### PROMPT
Word for word, transcribe the data below from the line with "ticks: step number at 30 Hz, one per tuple" to the line with "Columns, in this", keeping both of those lines.

Collected data:
========================

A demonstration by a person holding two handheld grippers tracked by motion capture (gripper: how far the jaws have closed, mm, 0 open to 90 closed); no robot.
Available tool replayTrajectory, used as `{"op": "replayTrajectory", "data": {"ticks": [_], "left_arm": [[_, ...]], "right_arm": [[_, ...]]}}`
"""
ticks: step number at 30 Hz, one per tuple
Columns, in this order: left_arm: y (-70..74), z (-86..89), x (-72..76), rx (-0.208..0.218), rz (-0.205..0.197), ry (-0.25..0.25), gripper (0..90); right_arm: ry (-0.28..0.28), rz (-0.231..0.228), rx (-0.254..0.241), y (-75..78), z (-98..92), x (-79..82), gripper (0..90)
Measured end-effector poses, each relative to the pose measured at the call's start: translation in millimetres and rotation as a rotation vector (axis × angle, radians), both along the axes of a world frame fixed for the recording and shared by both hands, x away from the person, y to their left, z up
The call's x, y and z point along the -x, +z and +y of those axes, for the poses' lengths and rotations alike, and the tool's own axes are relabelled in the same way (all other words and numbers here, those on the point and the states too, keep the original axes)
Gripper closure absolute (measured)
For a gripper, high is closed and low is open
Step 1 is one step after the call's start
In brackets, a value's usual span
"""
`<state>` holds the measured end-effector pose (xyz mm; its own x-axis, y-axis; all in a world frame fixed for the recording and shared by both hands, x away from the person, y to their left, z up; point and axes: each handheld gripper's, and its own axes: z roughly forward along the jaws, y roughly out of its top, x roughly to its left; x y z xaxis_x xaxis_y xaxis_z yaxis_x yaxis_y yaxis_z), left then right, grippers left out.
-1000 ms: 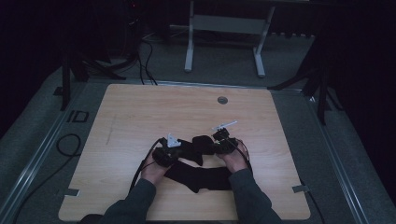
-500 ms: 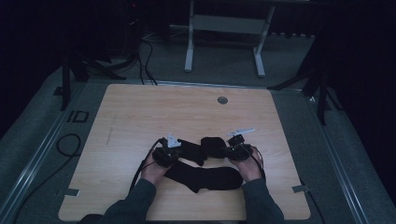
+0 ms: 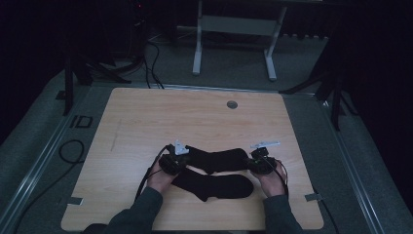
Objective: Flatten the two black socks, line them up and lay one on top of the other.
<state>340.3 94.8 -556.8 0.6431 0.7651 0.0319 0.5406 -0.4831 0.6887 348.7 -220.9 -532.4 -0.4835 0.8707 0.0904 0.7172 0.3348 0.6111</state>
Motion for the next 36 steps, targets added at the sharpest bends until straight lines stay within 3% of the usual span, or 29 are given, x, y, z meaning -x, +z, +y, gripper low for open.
{"op": "replayTrajectory", "data": {"ticks": [5,12,15,19,21,25,28,31,36], "left_arm": [[1.8,-1.2,4.0,0.021,0.009,-0.021,86.6],[16.7,5.1,14.7,0.071,-0.03,-0.024,81.4],[22.3,13.5,22.2,0.086,-0.039,-0.018,78.2],[23.7,23.5,30.1,0.097,-0.031,-0.003,73.6],[20.7,32.1,37.1,0.111,-0.018,0.014,73.2],[16.5,36.6,44.6,0.097,-0.006,0.013,71.6],[16.4,40.5,46.9,0.152,0.015,0.018,70.9],[15.1,40.7,49.2,0.134,-0.003,0.023,70.3],[12.2,45.3,48.9,0.131,0.0,0.037,68.8]], "right_arm": [[-0.024,0.003,-0.004,-3.8,-7.8,-1.3,86.4],[-0.03,-0.005,0.04,-7.2,-13.9,-3.4,84.5],[-0.037,-0.008,0.066,-5.8,-18.7,-3.9,76.1],[-0.037,-0.026,0.044,-0.8,-23.1,-3.0,66.3],[-0.003,-0.05,0.021,8.6,-20.2,-1.3,61.5],[0.06,-0.072,0.014,17.3,-9.3,0.9,58.1],[0.087,-0.079,0.021,18.8,-1.9,1.9,57.1],[0.103,-0.075,0.027,18.6,3.0,3.2,56.1],[0.132,-0.076,0.027,18.9,11.0,4.6,55.7]]}}
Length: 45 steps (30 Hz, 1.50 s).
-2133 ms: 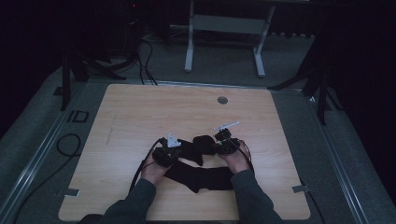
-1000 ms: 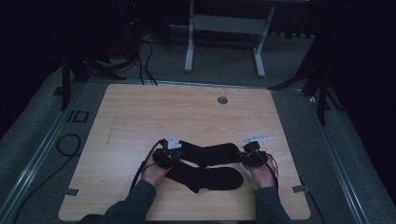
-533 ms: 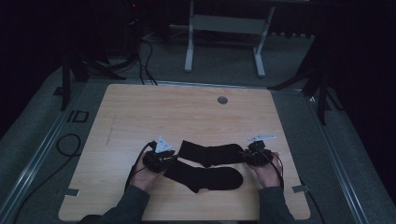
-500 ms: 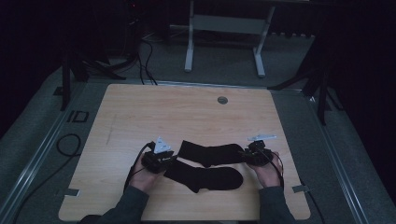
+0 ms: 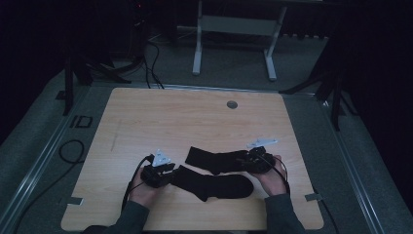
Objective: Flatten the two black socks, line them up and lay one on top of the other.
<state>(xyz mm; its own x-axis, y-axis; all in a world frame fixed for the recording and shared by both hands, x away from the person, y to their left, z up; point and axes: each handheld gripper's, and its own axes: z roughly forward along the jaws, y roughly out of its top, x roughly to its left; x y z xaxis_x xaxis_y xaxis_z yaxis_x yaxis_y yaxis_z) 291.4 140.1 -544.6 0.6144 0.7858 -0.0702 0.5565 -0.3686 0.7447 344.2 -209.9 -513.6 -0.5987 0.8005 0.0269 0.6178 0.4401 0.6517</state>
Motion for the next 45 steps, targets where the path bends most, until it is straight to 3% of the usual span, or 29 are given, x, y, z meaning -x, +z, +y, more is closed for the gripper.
{"op": "replayTrajectory", "data": {"ticks": [4,19,23,27,35,43,45], "left_arm": [[-0.3,2.2,-1.6,0.003,0.001,0.006,68.2],[-2.6,0.9,-4.3,0.008,0.003,0.005,67.7],[-3.6,2.6,-5.7,0.013,0.01,0.008,67.6],[-3.7,2.5,-6.2,0.015,0.009,0.008,67.6],[-5.6,-1.9,-7.2,-0.003,0.005,-0.004,67.6],[-5.8,-2.3,-7.7,-0.005,0.004,-0.005,67.5],[-5.6,-2.6,-7.6,-0.003,0.004,-0.007,67.4]], "right_arm": [[0.046,-0.005,-0.005,3.4,10.6,0.1,55.8],[0.244,-0.007,0.077,2.8,64.1,-10.8,54.4],[0.285,-0.012,0.141,-2.0,81.5,-17.3,53.4],[0.322,0.004,0.167,-7.9,97.3,-25.0,52.7],[0.405,0.031,0.161,-13.3,126.0,-35.8,52.2],[0.408,0.077,0.163,-26.1,138.5,-46.0,50.2],[0.398,0.085,0.144,-27.4,138.8,-47.0,50.2]]}}
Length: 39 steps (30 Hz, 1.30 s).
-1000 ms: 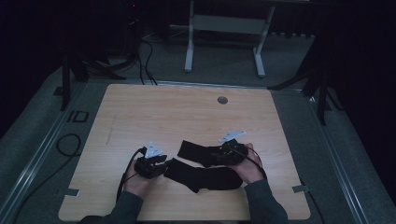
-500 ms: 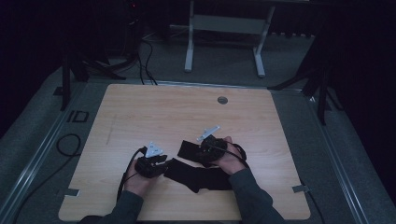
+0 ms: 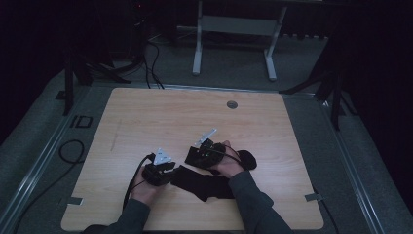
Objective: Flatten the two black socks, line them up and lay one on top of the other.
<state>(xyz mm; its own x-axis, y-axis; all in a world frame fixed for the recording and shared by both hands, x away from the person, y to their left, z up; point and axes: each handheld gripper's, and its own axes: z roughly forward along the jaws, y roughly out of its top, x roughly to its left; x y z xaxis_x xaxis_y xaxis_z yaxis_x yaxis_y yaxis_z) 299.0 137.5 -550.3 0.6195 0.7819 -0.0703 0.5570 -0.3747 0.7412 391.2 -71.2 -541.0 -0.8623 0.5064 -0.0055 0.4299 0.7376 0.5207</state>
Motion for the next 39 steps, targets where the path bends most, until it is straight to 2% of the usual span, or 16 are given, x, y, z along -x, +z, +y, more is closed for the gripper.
{"op": "replayTrajectory", "data": {"ticks": [7,8,12,13,15,21,27,29,30,39], "left_arm": [[0.2,-0.9,0.3,-0.001,-0.001,-0.002,67.3],[0.6,-0.6,0.7,0.0,-0.001,-0.003,67.3],[0.4,0.4,0.2,-0.001,0.004,0.001,67.1],[0.5,0.4,0.2,0.0,0.004,0.003,67.1],[0.9,0.5,0.8,-0.001,0.002,0.002,67.1],[1.9,1.5,2.7,-0.004,0.004,0.003,67.0],[4.0,6.9,7.0,-0.006,0.011,0.01,68.2],[4.0,7.4,8.1,-0.015,0.014,0.009,68.3],[3.3,7.8,11.0,-0.03,0.013,0.015,68.4],[-1.1,8.7,17.6,-0.079,0.043,0.012,83.6]], "right_arm": [[-0.012,-0.011,0.002,-0.7,0.2,1.9,55.8],[-0.014,-0.01,0.001,-0.2,0.3,2.4,62.1],[-0.018,-0.013,0.0,0.1,-0.3,2.7,71.5],[-0.021,-0.019,0.005,0.4,-0.5,2.4,78.7],[-0.023,-0.022,0.009,0.5,-0.4,2.5,81.5],[-0.033,-0.028,0.018,3.3,-0.3,4.5,83.2],[-0.012,-0.071,-0.011,19.9,-3.4,15.8,83.2],[-0.009,-0.079,-0.016,22.7,-4.4,17.1,83.1],[-0.008,-0.086,-0.03,28.8,-7.0,19.7,83.1],[0.008,-0.129,-0.057,50.9,-13.4,34.4,83.1]]}}
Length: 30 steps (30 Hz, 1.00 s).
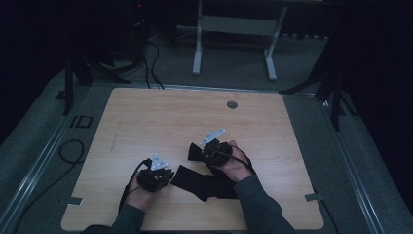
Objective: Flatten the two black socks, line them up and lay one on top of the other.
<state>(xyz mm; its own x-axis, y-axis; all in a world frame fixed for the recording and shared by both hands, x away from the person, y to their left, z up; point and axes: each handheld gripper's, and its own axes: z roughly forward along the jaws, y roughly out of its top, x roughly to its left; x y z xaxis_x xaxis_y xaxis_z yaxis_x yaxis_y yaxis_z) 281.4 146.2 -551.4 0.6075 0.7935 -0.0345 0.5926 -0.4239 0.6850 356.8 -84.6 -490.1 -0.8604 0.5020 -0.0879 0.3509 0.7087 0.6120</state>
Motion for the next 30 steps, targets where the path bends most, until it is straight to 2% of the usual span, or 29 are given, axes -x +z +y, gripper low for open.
{"op": "replayTrajectory", "data": {"ticks": [4,9,12,15,18,20,26,27,28,30], "left_arm": [[-0.6,-1.6,1.5,-0.01,0.003,-0.009,86.7],[-1.9,-2.9,2.4,-0.022,0.014,-0.015,87.1],[-2.0,-2.7,2.6,-0.026,0.018,-0.017,87.1],[-3.3,-2.5,2.6,-0.025,0.034,-0.015,86.6],[-3.6,-2.3,3.1,-0.014,0.039,-0.01,86.4],[-3.6,-2.2,3.2,-0.014,0.039,-0.012,86.3],[-3.7,-3.5,3.9,-0.015,0.038,-0.02,86.2],[-3.7,-3.5,3.9,-0.015,0.038,-0.02,86.1],[-3.9,-4.2,4.6,-0.007,0.042,-0.021,86.1],[-4.0,-4.2,5.0,-0.005,0.041,-0.02,86.0]], "right_arm": [[0.016,-0.028,-0.002,12.7,2.1,9.4,83.1],[0.059,-0.089,0.005,33.6,4.7,21.9,83.1],[0.077,-0.102,-0.003,41.4,5.6,26.9,83.1],[0.087,-0.046,-0.037,44.8,9.9,34.0,83.0],[0.037,0.047,-0.056,37.3,14.0,37.9,83.0],[-0.006,0.082,-0.06,29.4,15.4,39.9,82.9],[-0.119,0.154,-0.072,2.7,17.9,40.7,82.8],[-0.119,0.154,-0.072,2.7,17.9,40.7,82.8],[-0.131,0.17,-0.072,-5.4,20.8,41.6,82.8],[-0.13,0.178,-0.065,-10.1,24.1,43.2,82.8]]}}
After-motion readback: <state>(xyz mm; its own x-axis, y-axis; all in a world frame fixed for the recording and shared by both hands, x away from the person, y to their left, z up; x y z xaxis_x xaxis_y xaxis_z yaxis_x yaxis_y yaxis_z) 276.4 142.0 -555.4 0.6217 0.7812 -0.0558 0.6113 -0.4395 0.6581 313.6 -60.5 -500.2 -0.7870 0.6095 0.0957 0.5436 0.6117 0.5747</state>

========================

### TASK SOLUTION
ticks: step number at 30 Hz, one per tuple
Columns, in this order: left_arm: y (-70..74), z (-86..89), x (-72..76), rx (-0.208..0.218), rz (-0.205..0.197), ry (-0.25..0.25), gripper (0..90); right_arm: ry (-0.28..0.28), rz (-0.231..0.228), rx (-0.254..0.241), y (-75..78), z (-98..92), x (-79..82), gripper (0..90)

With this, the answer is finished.